Going green much harder for businesses
A bartender at Moe's Crosstown Tavern loads 11 bins filled with bottles and cans into his truck every other day and takes them to the county's recycling center.
Pat McGuigan, who fuels the truck with discarded cooking oil from the tavern's fryer, and his fellow bartender Greer Farrell were alarmed by the huge number of bottles and cans that Moe's, like many other businesses, threw into the trash bin each night.
So about a year ago, they made a pitch to the owner: McGuigan would regularly take the stuff to the recycling center if the owner would pay him with some of the money he saved by reducing the amount of garbage he had to pay a private company to haul away.
Most local businesses pay private companies for trash collection. If they chose to recycle, they must pay for those services as well. That's different than most homeowners who pay taxes, but not additional fees, for such services.
"The most frustrating part of a business taking on recycling is that it really takes a lot of work," Farrell said. "It's a shame it's so difficult."
But business recycling must increase if the county is to reach the goal County Council approved in March to boost recycling from 10 percent to 40 percent of the stream of municipal solid waste. A solid waste consultant hired by the county recommended that businesses make up about 10 percent of the increase. But businesses face a lot of obstacles to "going green" even if they want to recycle more.
Theresa Martin, a marketing specialist for Charleston County's Environmental Management Department, said the county's plan to increase recycling will take some time to complete because it's a huge undertaking. "But we're working on it," she said.
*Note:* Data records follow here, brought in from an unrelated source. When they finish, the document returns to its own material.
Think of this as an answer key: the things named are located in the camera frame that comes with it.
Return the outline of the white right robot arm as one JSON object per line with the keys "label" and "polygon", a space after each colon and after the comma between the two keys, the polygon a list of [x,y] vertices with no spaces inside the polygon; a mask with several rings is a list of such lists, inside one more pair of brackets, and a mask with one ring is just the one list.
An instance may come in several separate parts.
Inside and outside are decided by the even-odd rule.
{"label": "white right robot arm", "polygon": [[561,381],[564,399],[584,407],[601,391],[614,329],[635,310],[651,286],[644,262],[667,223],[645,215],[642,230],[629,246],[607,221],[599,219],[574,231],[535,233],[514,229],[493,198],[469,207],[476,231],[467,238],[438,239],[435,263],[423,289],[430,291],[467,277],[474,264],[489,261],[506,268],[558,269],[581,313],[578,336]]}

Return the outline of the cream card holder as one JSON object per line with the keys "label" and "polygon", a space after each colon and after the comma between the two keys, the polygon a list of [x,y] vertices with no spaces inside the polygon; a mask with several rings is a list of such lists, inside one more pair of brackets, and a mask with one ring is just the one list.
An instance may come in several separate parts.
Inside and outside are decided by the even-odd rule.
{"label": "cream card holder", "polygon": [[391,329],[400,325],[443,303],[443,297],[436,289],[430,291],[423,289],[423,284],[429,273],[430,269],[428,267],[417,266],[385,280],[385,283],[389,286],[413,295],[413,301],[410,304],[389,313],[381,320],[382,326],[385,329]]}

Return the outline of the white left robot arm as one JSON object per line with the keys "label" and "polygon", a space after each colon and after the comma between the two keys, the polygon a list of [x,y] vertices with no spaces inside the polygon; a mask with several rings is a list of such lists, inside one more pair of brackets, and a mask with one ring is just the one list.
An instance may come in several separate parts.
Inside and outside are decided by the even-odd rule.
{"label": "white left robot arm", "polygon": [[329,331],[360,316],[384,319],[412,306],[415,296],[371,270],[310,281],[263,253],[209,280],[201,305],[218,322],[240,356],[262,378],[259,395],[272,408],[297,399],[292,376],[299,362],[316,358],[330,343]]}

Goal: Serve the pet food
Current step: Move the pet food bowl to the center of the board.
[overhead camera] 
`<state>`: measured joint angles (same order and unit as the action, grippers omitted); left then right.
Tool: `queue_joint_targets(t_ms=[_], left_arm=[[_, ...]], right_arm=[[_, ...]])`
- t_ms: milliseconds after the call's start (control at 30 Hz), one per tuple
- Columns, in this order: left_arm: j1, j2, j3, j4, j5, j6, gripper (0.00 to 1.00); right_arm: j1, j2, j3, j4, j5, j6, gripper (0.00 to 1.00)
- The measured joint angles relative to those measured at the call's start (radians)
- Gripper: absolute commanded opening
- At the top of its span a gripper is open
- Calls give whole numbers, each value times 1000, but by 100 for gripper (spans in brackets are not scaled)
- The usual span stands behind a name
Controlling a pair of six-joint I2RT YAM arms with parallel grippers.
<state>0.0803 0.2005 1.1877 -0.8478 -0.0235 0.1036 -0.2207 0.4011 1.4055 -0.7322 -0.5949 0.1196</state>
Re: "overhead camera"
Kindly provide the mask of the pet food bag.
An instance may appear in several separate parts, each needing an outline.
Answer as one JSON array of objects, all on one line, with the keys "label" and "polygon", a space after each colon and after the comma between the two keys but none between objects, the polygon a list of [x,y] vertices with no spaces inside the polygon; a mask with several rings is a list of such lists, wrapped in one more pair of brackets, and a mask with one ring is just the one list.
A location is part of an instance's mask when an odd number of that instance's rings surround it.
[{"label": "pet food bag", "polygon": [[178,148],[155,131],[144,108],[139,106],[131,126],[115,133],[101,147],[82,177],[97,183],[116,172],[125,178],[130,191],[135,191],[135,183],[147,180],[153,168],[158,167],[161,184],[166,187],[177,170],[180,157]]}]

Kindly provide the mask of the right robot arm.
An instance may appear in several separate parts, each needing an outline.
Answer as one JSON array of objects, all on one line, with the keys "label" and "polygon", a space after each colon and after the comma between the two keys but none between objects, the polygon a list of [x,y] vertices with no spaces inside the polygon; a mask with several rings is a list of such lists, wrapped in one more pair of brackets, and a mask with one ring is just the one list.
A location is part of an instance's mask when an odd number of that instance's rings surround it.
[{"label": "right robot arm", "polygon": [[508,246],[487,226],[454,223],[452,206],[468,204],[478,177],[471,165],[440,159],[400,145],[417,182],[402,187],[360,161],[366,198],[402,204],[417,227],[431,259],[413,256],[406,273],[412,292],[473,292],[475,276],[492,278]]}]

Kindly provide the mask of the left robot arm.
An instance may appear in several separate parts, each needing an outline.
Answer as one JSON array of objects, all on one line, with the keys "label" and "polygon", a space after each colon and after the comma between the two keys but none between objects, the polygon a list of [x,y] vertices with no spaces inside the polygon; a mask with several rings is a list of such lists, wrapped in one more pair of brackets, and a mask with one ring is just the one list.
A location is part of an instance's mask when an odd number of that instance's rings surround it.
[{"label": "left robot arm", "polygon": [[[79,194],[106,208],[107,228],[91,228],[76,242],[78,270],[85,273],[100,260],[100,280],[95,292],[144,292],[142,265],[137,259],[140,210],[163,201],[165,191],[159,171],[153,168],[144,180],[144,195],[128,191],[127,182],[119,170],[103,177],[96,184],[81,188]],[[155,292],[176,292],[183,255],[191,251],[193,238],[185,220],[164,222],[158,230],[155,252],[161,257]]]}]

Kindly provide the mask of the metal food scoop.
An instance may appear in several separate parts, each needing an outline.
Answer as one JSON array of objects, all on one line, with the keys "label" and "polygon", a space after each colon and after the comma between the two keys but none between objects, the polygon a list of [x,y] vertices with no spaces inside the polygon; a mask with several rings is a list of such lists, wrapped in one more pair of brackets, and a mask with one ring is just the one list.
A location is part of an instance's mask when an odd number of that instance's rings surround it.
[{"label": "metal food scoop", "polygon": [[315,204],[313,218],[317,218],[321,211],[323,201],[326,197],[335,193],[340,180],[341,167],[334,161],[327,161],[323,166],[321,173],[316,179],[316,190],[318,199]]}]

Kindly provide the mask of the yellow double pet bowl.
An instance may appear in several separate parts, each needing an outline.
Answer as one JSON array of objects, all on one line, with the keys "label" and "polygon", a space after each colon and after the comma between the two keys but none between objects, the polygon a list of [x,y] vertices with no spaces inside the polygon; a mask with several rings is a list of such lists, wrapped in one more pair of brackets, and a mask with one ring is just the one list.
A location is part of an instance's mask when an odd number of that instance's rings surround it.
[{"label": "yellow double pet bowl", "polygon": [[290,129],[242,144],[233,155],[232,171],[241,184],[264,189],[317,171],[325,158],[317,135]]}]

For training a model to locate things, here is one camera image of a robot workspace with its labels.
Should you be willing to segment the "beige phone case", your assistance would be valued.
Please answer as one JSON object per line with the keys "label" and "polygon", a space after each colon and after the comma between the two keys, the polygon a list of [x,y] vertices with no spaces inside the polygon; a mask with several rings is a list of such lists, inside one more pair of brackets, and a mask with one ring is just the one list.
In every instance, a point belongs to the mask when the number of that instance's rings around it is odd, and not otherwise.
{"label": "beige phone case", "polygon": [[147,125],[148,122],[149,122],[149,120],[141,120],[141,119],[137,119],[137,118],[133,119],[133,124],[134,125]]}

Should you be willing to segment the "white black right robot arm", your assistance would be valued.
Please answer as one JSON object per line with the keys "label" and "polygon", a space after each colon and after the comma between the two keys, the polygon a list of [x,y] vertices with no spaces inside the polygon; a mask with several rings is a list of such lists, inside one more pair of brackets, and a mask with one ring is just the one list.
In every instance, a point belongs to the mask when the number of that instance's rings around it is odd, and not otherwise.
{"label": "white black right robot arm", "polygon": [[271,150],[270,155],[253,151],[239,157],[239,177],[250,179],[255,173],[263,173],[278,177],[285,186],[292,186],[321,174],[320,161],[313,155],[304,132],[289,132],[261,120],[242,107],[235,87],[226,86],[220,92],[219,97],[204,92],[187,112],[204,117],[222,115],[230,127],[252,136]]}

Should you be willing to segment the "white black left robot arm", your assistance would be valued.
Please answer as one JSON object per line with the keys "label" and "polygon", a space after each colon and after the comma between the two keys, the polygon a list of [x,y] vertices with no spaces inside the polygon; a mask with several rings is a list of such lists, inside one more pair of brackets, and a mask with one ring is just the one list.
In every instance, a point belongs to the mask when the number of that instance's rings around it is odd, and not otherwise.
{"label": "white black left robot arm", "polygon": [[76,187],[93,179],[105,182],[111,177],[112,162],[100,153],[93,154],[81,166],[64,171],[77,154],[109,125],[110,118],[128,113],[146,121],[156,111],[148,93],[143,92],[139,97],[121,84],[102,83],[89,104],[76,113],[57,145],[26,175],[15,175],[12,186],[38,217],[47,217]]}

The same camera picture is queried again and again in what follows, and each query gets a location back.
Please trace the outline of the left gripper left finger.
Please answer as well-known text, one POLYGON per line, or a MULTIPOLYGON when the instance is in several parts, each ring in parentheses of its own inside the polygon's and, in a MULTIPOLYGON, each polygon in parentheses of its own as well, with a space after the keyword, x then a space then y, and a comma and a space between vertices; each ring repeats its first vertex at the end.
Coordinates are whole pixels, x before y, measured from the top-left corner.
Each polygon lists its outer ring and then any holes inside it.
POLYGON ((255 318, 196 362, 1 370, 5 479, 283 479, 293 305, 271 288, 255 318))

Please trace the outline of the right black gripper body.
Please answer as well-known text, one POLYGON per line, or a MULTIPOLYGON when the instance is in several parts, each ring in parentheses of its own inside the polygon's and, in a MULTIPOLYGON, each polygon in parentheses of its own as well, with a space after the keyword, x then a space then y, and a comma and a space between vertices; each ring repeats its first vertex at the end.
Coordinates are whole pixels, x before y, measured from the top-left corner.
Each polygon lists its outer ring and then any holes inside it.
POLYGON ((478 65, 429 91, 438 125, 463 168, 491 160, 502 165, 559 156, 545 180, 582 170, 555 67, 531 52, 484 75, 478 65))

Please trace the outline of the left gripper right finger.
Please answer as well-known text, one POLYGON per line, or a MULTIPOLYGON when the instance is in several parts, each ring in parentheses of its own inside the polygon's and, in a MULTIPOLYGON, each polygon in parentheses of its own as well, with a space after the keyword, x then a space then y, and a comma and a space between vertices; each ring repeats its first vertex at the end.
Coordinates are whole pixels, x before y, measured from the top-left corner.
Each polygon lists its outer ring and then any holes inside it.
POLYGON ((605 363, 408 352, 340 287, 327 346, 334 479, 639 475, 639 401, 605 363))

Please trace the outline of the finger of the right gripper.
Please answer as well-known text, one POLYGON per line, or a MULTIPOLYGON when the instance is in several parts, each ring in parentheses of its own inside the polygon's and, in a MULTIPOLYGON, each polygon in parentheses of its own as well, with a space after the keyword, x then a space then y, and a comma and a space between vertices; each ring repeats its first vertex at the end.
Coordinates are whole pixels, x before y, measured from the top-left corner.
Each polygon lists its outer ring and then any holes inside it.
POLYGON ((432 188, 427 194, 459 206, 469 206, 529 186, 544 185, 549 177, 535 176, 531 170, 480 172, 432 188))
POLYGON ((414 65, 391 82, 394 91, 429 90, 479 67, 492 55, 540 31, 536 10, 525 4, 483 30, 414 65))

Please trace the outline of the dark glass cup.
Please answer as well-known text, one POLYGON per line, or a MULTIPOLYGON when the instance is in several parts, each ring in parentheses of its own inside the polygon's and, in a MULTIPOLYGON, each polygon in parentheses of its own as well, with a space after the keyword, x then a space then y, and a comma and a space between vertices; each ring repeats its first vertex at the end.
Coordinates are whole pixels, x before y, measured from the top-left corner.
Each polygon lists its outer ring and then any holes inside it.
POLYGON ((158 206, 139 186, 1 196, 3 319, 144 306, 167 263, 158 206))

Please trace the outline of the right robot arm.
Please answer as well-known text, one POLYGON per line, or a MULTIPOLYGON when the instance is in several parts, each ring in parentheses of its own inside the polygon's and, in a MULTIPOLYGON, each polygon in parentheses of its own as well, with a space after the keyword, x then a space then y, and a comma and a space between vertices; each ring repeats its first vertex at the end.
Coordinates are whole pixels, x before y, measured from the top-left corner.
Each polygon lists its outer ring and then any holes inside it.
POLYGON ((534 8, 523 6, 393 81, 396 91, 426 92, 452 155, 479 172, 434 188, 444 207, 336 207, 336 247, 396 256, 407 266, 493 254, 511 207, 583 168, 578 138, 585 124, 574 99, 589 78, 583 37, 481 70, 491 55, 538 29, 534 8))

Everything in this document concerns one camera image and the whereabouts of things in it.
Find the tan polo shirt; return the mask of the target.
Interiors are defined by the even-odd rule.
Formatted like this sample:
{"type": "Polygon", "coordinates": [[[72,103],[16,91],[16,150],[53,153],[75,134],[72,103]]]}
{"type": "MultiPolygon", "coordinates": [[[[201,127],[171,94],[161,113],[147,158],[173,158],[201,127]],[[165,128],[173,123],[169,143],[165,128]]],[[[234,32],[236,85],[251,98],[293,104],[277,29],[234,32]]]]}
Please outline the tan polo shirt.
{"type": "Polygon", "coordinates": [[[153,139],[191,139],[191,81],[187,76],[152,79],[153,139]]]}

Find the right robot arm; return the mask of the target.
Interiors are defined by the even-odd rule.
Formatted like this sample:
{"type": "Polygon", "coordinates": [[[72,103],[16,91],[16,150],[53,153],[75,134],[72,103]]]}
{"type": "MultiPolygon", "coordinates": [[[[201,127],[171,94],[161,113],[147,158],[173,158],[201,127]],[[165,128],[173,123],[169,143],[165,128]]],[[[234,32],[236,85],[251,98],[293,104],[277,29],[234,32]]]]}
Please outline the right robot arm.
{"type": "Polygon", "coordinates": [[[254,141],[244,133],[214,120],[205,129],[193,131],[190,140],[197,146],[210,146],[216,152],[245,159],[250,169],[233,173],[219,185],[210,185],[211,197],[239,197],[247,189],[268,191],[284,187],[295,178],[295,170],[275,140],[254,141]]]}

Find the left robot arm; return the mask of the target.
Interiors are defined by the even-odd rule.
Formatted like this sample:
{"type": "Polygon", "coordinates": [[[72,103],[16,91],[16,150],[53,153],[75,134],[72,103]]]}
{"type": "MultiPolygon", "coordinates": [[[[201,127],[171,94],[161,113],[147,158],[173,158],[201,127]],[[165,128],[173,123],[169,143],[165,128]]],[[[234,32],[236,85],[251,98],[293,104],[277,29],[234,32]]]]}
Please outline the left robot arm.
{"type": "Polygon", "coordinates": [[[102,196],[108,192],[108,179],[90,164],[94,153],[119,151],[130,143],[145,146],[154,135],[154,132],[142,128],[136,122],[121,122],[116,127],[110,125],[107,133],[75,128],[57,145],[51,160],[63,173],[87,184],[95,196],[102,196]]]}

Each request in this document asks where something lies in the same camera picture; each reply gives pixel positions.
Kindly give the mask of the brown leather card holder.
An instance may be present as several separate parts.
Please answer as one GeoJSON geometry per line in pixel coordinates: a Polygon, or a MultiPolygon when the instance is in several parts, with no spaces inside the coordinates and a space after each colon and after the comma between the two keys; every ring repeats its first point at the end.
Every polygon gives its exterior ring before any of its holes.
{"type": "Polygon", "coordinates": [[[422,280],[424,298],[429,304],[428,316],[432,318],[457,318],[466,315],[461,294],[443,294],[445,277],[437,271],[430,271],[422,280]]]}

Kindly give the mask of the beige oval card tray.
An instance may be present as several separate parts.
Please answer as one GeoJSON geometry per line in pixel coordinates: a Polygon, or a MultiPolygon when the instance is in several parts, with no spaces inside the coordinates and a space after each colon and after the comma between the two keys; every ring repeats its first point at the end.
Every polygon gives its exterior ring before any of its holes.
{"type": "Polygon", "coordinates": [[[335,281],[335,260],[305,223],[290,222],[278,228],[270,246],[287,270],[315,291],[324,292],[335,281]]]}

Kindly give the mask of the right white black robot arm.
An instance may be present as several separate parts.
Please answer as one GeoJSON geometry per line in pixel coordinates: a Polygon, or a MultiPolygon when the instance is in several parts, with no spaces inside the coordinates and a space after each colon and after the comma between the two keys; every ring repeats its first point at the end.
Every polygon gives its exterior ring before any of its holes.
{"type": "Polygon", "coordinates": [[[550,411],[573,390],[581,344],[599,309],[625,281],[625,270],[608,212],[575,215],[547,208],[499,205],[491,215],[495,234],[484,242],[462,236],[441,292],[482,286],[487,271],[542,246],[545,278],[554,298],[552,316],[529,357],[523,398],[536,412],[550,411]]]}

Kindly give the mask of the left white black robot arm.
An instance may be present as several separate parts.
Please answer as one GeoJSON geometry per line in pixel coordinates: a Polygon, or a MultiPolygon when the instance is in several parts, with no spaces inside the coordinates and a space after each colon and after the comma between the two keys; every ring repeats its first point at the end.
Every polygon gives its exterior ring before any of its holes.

The county now doesn't have the resources to pick up recyclables from businesses, she said. "Some businesses would require a pick-up everyday," she said, unlike the every-other-week schedule for households. "It's a manpower issue," she said. "We would need more drivers and more trucks. Right now, we're just trying to get all the neighborhoods in every other week." Businesses can pay a private service to pick up their materials, she said. They can also bring them to the recycling center on Romney Street, or to one of the county's 50 small drop sites. When companies recycle, she said, they reduce the amount of trash they produce. Private trash companies usually charge by the volume of waste they pick up, so pulling out recyclable materials saves some money on trash pick-up costs.
But that doesn't apply to downtown Charleston businesses.
The city of Charleston picks up downtown garbage six days a week, said Mike Metzler, deputy director of operations. The area is dense with restaurants, bars and hotels, he said. And most businesses don't have the space on their property for a dumpster. They also don't have space inside to store recyclables, he said.
So, most businesses throw almost everything away. The city takes 80 percent of what it picks up downtown — including cans, bottles and cardboard — to the incinerator in North Charleston, which County Council recently voted to close at the end of the year. The rest goes to the Bees Ferry Landfill.
Susie Ridder, general manager at the downtown Vendue Inn, called the county recently looking for help to start recycling materials from the restaurant and rooftop bar. "If we could recycle beer bottles," she said, "it would be huge."
Ridder said the inn is a small business and simply doesn't have the resources to hire a company to pick up recyclables every day. It also doesn't have the space to store the materials or enough staff members to transport them to a recycling center. "We're very interested," she said, "but we need somebody to work with us."
Chris Fisher, owner of Fisher Recycling, said many businesses really want to recycle, and the number of them that do is growing.
He said maybe a "pay-as-you-throw" system would help. By that, he said, means that recycling should be picked up free, but both homes and businesses would be charged for the amount of garbage they throw away.
Christine Cooley, a member of the city's Green Committee and chairwoman of its Sub-Committee on Recycling and Solid Waste, said her group is recommending the city make commercial recycling universal and mandatory.
The group's recommendation will be included among many the Green Committee submits to City Council in the fall. The group isn't going to recommend specifically how it's done, she said. But the downtown area is crucial, she said. It would make a good place to pilot a program, she said.
"There's a huge amount of recycling there," she said. "And it's done successfully in other congested downtowns."